Time to Restore

Summary

Time to Restore - When a failure occurs, how long does it take to restore service?

Our Calculation Methodology

Time to Restore is calculated directly based on the teams incident management process: > Time to Restore = time of incident resolution - time of incident start

Background Information

Definition

Common metrics for monitoring operational health are MTTR (Mean Time To Recovery), MTTF (Mean Time To Failure), MTBF (Mean Time Between Failure).

Time to Restore Background
Time to Restore
  • MTBF - Mean Time Between Failure - How stable is my stuff?
  • MTTI - Mean Time To Identification - How long does it take to realise my application is on fire?
  • MTTA - Mean Time to Action - How long does it take for the First Responder to start investigation?
  • MTTR - Mean Time To Recovery - How long to put out the fires?
  • MTTF - Mean Time To Failure - What's my uptime like?

When working with an incident management system, an incident is generally created at the point it is identified - TTI. This may be some point after the actual failure occurred:

  • For automated alarms, TTI and the actual incident start may be near instantaneous.
  • For end user notified failures (support tickets), the TTI and the actual start of the failure may be hours or days apart.

Classification

WayFinder calculates a classification tag for time to restore to allow you to compare your performance with wider industry performance.

Classification tags are based on industry standards and DORA findings.

elitehighmediumlow
time To RestoreLess than one hourLess than one dayLess than 1 weekMore than 1 week

Out of scope

For user notified events, understanding the true start of the incident is part of the Post Mortem process - understanding the full nature of the incident. This requires retrospective action that may affect the calculation.

At WayFinder, we use the time that the incident was created as the start time for measuring time to restore.

Whilst this leaves room for improvement on the confidence of the metric, there is still opportunity for action after the failure was identified.

Challenges

  • Getting people to record accurately when the incident starts and ends.
  • The start time of an incident may be updated as part of the post mortem process.
  • Sophisticated deployment pipelines enable self healing. If these are not captured, the metric is misleading
  • Zero-downtime deployment strategies (e.g. blue/green) can detect failure without any user impact (no time to restore measurement).

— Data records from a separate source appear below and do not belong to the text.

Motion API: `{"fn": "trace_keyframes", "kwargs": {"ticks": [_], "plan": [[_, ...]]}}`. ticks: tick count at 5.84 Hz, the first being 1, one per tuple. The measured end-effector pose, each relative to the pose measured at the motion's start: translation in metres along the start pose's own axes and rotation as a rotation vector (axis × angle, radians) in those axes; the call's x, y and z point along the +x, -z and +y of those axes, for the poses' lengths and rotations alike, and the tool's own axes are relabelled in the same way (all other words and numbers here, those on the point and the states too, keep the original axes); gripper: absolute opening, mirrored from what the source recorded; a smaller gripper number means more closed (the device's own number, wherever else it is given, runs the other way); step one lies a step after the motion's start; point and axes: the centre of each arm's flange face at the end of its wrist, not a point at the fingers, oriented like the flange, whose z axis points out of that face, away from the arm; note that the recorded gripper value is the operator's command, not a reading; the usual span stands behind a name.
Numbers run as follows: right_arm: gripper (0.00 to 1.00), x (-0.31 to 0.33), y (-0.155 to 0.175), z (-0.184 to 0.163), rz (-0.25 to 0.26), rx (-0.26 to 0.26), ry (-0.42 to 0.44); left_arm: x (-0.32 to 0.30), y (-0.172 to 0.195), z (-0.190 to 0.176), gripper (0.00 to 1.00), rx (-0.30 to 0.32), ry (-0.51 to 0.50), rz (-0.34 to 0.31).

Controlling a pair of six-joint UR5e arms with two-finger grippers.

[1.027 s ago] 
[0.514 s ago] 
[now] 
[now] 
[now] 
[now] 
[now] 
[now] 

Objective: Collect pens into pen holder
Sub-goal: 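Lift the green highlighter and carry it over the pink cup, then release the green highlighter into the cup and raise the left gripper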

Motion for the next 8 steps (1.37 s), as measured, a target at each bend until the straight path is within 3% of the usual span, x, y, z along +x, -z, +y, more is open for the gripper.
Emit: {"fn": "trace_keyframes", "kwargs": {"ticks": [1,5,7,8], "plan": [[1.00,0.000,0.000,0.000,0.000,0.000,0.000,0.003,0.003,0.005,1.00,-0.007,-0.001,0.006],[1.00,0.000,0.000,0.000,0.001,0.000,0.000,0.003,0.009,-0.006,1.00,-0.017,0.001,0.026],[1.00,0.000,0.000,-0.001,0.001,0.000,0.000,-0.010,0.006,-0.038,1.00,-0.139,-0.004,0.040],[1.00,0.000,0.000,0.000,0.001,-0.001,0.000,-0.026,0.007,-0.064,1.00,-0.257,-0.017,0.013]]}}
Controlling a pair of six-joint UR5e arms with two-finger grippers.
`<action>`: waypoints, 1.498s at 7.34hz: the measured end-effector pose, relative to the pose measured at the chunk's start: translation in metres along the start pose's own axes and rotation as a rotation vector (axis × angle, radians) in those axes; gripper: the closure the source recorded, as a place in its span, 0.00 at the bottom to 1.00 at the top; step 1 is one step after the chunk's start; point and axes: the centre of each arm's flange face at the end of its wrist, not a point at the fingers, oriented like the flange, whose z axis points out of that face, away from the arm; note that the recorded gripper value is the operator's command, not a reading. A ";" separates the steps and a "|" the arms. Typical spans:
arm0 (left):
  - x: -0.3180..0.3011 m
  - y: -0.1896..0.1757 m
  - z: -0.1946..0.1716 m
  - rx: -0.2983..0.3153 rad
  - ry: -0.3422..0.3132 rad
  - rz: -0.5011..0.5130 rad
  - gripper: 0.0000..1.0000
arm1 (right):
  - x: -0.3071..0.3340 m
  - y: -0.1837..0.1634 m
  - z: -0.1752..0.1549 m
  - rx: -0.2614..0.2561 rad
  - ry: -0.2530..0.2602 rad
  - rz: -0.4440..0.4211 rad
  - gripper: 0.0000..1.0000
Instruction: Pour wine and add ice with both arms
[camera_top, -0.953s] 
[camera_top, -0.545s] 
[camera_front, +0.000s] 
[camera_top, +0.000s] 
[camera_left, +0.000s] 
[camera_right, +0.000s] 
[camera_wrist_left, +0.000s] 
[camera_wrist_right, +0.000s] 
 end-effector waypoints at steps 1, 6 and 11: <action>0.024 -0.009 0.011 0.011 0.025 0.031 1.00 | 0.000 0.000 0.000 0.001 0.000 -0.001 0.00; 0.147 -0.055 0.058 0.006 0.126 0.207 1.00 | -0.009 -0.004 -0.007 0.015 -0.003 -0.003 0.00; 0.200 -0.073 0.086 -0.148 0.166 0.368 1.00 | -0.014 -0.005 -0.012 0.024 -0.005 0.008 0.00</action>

Canary deployment may cause an outage, but limit the blast radius.
  • Alarms aren’t a true incident management system, but may be a good proxy/first step. An improvement would be for alarms to automatically trigger your incident management system.
  • If the incident management system is used to track all issues (including minor ones), it leads to a zero defect approach.

Data Sources

We calculate time to restore using your incident management system.


FAQ

Q: Does time to restore start from the point the fault was introduced or the point the fault is first noticed?

A: It starts from the point where the incident is created (in your incident management system). In future, we may extend the functionality to capture additional/alternative fields (e.g. an ‘incident start’ event).

Q: What happens if I update the incident start time after the incident is created?

A: That is not currently supported in our calculations. But let us know if this is important to you.

Q: Does time to restore stop at the point the fix is deployed into production?

A: No. time to restore stops only once the incident is declared resolved. This can be after manual checking, after the production deployment including the fix.

Q: What do you mean by “resolved”?

A: The lifecycle of an incident generally follows the lifecycle:

  • Incident Created - an incident is identified and recorded in the system
  • Incident Acknowledged - the incident is acknowledged by support staff who start actively working on the problem
  • Incident Resolved - the support team have worked to stem the bleeding and restore service to users. There may still be underlying issues to be resolved (i.e. a workaround is in place).
  • Incident Closed - the incident post mortem process has been completed and countermeasures are in place to prevent future incidents.

Q: What are the types of incident are included in time to restore?

A: This is up to you, but we count the following examples as incidents:

  • Production infrastructure incidents
  • Service interruptions
  • Bugs or faults introduced to production through a change